On a souvent accusé l’emploi simultané de l’or et de l’argent dans les transactions des diverses contrées de tourner uniquement au bénéfice des changeurs. Cet argument a été exagéré outre mesure. Si les deux places emploient exclusivement l’une l’or et l’autre l’argent, comme le font Londres et Hambourg, le change variera suivant le prix de. la marchandise-argent ou de la marchandise-or, et nous avons déjà dit pour quel motif une pareille fluctuation sera toujours très faible. Le cas des transactions entre deux pays, comme l’Angleterre et la France, dont l’un a une circulation d’or et l’autre une circulation combinée d’or et d’argent n’offre point de difficulté. Les variations dans le prix des effets de l’un sur l’autre pays ne s’éloigneront que peu de celles qui affectent les cours du change entre les pays qui usent du même métal ; elles dépendront de celui des agens de la circulation qui est commun aux deux pays, l’or. Un billet payable à vue à Paris ne peut pas être vendu plus cher que l’or que ce billet représente, en ajoutant les frais de transport et de commission pour l’expédition de cet or à Paris.

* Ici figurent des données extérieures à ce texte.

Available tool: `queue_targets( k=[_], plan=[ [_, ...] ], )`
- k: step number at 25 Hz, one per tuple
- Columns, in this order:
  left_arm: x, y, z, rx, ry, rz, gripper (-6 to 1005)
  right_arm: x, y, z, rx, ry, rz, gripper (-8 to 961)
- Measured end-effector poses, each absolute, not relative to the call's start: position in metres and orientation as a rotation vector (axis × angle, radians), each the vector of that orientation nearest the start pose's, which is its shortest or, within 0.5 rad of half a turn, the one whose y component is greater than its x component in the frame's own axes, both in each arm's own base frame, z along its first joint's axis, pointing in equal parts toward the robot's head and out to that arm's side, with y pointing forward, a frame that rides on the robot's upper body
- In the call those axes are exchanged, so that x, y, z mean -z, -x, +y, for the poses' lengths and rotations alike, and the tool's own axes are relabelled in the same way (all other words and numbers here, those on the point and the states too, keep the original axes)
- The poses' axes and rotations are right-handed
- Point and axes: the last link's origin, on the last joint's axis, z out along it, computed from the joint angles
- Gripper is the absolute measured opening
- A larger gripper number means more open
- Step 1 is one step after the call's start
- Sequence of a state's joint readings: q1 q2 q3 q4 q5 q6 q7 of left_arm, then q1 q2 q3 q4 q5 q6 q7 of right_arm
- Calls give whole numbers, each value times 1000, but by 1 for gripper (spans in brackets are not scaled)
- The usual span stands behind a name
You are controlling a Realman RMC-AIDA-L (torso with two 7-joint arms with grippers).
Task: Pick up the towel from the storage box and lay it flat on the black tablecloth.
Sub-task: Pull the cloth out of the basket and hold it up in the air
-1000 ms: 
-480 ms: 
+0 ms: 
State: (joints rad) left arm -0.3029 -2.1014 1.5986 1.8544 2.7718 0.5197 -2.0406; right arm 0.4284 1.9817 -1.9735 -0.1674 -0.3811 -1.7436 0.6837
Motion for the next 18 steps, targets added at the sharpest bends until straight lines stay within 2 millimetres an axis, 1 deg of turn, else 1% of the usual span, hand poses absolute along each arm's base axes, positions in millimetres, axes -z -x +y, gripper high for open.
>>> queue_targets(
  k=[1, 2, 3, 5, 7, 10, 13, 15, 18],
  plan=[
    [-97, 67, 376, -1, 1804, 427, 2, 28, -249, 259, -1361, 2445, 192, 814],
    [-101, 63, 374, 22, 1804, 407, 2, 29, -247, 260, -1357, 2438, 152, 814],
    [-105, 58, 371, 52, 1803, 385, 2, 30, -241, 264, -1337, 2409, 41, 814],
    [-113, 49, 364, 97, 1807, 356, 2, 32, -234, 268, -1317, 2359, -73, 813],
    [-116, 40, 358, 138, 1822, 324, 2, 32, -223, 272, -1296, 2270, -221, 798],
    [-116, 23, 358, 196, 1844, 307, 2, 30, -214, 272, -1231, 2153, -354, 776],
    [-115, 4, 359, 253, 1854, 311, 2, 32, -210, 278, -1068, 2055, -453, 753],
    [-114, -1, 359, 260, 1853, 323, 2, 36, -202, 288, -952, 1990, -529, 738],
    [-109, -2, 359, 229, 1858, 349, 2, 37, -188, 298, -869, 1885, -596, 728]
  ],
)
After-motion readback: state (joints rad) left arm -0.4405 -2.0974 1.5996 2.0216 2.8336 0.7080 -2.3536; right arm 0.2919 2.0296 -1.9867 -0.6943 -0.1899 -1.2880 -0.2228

Quand l’or ou l’argent obtient une prime dans un pays quelconque, cette prime ne peut s’ajouter au prix de l’effet qu’à une condition : c’est que la traite ne sera payable en aucun autre métal. Si le débiteur conserve le choix, il est certain que le billet sera payé dans la monnaie qui perd relativement à l’autre, et le prix de la traite ne pourra point monter en considération d’une prime qu’il ne saurait toucher. Les variations du cours du change rencontreront donc des limites aussi absolues que celles qui dominent les rapports entre deux pays dont la circulation est la même. On achète la lettre de change pour opérer une remise qui, quelle que soit la proportion momentanée entre le prix des deux métaux simultanément employés, se trouvera également accomplie. Dès qu’on connaît le mode d’action du change, on comprend facilement l’influence qu’il exerce sur le marché monétaire et sur l’émission des billets de banque. C’est cette influence que nous nous proposons d’examiner dans une autre étude.


L. WOLOWSKI, de l’Institut.

  1. En faisant la somme des exportations et des importations de l’Angleterre pendant la période décennale comprise entre 1858 et 1867, on voit qu’elle à exporté pour une valeur de 47 milliards de francs et importé pour une valeur de près de 60 milliards de francs. Au dire des partisans de la balance du commerce, l’Angleterre aurait donc perdu plus de 12 milliards en dix ans, elle serait ruinée. Une appréciation plus exacte ne voit dans cet excédant des importations que l’équivalent des bénéfices réalisés.
  2. Laing, the Theory of business, p. 120.
  3. On ajouta 40 au prix nominal de 100, — ce qui donne 140 ; ensuite on augmente cette dernière somme de la prime de correction de 9 pour 100, nécessaire pour arriver au pair effectif, plus 40 pour 100 d’accroissement sur ce supplément, c’est-à-dire 3 3/5e, ce qui produit le total de 152 3/5e.
  4. Théorie des changes étrangers, p. 73.